Suppose that an index has 3 stocks:
- A, at $90/share
- B, at $45/share
- C, at $15/share
For simplicity, assume that the value of the index is 150, so that the divisor is 1. Share A represents 90/150 or 60% of the index, B represents 45/150 or 30% of the index, and C represents 15/150 or 10% of the index. The representation is proportional to the share price. If you own one share each of A, B, and C, you have replicated the index.
If stock A’s price rises to $100/share (and B’s and C’s remain unchanged), then the index value is 160, A represents 100/160 of the index, B represents 45/160 of the index, and C represents 15/160 of the index. Again, the representation is proportional to the share price, so if you own 1 share each of A, B, and C, you have replicated the index: no change in the number of shares, so no rebalancing.

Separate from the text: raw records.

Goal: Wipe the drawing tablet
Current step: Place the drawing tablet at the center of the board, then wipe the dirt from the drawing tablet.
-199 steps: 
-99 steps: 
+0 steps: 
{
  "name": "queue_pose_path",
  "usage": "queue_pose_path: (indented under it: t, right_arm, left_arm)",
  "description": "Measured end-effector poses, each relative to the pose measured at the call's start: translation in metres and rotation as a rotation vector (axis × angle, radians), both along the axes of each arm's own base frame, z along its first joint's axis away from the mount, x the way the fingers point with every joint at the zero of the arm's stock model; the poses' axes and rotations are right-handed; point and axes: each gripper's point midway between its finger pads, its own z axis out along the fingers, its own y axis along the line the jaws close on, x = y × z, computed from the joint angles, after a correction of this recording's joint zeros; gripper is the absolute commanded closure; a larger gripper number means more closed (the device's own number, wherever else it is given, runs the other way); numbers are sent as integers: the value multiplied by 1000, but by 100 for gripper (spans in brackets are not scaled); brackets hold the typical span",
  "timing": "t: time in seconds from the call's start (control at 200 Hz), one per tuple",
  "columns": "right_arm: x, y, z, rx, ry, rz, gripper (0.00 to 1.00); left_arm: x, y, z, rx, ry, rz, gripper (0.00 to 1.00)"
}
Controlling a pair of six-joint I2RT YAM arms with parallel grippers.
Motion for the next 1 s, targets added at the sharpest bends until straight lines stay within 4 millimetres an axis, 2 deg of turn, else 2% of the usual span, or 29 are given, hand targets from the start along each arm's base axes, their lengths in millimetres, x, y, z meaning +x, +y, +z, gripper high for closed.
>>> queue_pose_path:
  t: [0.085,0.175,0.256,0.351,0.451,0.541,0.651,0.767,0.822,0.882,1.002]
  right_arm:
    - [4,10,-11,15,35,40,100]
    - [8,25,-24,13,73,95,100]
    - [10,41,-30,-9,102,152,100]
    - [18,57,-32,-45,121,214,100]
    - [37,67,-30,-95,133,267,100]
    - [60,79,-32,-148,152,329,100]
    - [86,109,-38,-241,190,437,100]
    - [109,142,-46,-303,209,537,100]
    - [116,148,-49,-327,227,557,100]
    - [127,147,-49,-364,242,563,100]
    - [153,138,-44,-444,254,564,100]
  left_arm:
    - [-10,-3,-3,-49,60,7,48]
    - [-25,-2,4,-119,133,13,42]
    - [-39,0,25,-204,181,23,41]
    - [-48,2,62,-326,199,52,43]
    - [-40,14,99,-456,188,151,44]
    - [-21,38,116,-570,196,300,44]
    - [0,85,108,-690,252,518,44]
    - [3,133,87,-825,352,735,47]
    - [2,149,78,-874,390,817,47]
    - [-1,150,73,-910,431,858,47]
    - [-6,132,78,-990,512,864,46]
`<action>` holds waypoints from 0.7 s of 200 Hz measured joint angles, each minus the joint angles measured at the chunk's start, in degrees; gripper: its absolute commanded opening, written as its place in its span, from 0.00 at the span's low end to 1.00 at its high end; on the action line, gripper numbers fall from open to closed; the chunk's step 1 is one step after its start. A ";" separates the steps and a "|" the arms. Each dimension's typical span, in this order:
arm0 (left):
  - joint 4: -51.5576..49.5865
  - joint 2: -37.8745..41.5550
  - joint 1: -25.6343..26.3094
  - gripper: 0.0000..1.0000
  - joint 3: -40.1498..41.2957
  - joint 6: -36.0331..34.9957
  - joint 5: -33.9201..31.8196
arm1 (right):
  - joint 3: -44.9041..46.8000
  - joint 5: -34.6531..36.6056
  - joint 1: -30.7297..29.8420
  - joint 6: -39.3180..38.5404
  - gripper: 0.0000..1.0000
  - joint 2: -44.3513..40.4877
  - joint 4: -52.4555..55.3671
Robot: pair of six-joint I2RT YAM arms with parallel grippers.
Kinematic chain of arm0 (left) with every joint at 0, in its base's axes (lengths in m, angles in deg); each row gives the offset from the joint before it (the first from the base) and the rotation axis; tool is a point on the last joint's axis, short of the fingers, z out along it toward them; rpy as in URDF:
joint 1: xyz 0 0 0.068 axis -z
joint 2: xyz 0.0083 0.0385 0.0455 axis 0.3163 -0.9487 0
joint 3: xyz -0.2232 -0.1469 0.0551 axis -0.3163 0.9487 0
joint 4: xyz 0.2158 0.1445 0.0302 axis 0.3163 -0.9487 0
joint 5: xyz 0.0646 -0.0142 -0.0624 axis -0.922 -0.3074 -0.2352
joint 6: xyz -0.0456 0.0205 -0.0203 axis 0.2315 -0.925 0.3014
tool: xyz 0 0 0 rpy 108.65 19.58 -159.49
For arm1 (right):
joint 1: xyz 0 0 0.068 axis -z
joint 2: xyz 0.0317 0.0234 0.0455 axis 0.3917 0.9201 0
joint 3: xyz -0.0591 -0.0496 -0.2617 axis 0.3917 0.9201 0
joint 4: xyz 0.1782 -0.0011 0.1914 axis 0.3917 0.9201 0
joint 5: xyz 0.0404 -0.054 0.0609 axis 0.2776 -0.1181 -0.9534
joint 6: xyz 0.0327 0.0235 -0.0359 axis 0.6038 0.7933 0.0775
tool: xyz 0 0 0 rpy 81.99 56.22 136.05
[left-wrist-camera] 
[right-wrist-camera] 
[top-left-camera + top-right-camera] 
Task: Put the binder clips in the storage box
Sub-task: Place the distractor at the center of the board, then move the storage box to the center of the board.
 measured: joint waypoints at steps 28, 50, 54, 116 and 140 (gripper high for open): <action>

If A then has a 2:1 stock split, so that its share price is now $50, then the index value doesn’t change (it’s still at 160), so the divisor changes: (50 + 45 + 15) / 160 = 0.6875. Stock A represents (50/0.6875)/160 (= 50/110) of the index, stock B represents (45/0.6875)/160 (= 45/110) of the index, and stock C represents (15/0.6875)/160 (= 15/110) of the index; the representations are still proportional to the stock prices. In this case, however, you would now own 2 shares of A, so you would have to sell 1 to replicate the index. In this case, their claim of no rebalancing is incorrect.
(You would also have to sell and buy shares – obviously – if one stock in the index were replaced with another.)
In cap-weighted indices, there is no rebalancing necessary, even with stock splits, reverse stock splits, or stock dividends.